Les œuvres présentées ici font partie de l’exposition « Transgression » à la Citadelle de Doullens.
Alberto Ruce a été très actif dans ce projet, on peut trouver plusieurs œuvres de lui dans la Mitard.
Dans cette cellule, Alberto Ruce s’est associé à Bom.K et La Rouille pour peindre deux grands murs qui se font face (photos 1 à 6). Cette allégorie qui a pour titre « Papillons de Nuit » à pour fil directeur une Clef, une Clef qu’on ne peut attraper car enfermé dans une camisole, mais une Clef qu’on peut arriver malgré tout à saisir pour retrouver la Liberté. Une évocation d’Albertine Sarrazin condamnée en 1953 à la prison pour hold-up à main armée, qui passera plusieurs mois à la Citadelle de Doullens et s’échappera en avril 1957. Elle s'évade en sautant d'un bastion d'une hauteur de dix mètres et se brise l'astragale. L’astragale qui deviendra en 1964 le roman autobiographique qui connut un joli succès.
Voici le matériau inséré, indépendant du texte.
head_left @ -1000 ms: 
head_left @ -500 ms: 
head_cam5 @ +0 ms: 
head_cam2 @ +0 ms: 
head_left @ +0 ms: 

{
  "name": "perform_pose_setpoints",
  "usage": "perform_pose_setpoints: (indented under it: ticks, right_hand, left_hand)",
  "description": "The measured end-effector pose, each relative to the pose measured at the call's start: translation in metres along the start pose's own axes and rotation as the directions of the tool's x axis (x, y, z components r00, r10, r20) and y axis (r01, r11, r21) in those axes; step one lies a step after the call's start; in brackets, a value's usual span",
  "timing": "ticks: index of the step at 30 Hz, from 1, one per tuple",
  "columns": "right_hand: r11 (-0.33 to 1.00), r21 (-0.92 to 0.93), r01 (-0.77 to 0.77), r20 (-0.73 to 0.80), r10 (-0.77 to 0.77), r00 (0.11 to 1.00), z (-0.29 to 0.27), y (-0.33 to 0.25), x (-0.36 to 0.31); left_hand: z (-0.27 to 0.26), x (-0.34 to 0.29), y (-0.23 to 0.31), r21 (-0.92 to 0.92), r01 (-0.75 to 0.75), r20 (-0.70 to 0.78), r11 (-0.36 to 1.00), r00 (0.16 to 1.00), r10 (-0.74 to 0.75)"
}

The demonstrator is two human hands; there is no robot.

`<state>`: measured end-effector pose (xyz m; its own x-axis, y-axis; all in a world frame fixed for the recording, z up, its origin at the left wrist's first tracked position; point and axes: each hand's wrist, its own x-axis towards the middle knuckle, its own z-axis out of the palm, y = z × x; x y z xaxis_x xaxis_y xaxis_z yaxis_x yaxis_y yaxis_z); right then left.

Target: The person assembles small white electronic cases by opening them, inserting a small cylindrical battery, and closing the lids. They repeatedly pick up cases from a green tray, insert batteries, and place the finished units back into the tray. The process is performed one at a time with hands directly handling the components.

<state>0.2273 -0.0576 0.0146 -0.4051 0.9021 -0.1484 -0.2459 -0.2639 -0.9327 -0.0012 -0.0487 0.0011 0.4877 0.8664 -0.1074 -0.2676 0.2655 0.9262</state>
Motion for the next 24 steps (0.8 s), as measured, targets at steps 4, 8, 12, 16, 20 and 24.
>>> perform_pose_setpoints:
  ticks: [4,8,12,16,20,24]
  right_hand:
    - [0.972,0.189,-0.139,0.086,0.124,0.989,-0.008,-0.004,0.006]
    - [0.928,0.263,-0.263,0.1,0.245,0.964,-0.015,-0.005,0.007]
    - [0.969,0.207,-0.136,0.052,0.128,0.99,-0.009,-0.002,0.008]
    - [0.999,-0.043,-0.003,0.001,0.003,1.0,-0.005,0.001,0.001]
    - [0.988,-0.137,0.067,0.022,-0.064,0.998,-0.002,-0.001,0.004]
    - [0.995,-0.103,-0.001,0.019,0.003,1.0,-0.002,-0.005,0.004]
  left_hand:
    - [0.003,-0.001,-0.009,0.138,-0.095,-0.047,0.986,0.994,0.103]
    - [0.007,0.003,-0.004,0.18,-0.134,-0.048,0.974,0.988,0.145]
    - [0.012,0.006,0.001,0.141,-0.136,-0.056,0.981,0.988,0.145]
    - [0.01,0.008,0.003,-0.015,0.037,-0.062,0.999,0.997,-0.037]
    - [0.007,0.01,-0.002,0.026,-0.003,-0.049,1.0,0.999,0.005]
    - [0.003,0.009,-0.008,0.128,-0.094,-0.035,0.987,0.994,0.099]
Dans une autre cellule, « Chuchotement » (photo 7 à 10) vient nous rappeler que ce monde carcéral était peuple de femmes et que le silence y régnait Une fresque réalisée en collaboration avec La Rouille.
Dans les latrines, on trouve un portrait d’Albertine Sarrazin et une Clef symbole de son évasion (photos 11 et 12).
Enfin, sous l’escalier qui mène au premier étage (non accessible), une femme recroquevillée sur elle-même. Son reflet est reproduit sur le sol. Une magnifique évocation de la solitude rencontrée par ces femmes (photos 13 à 15).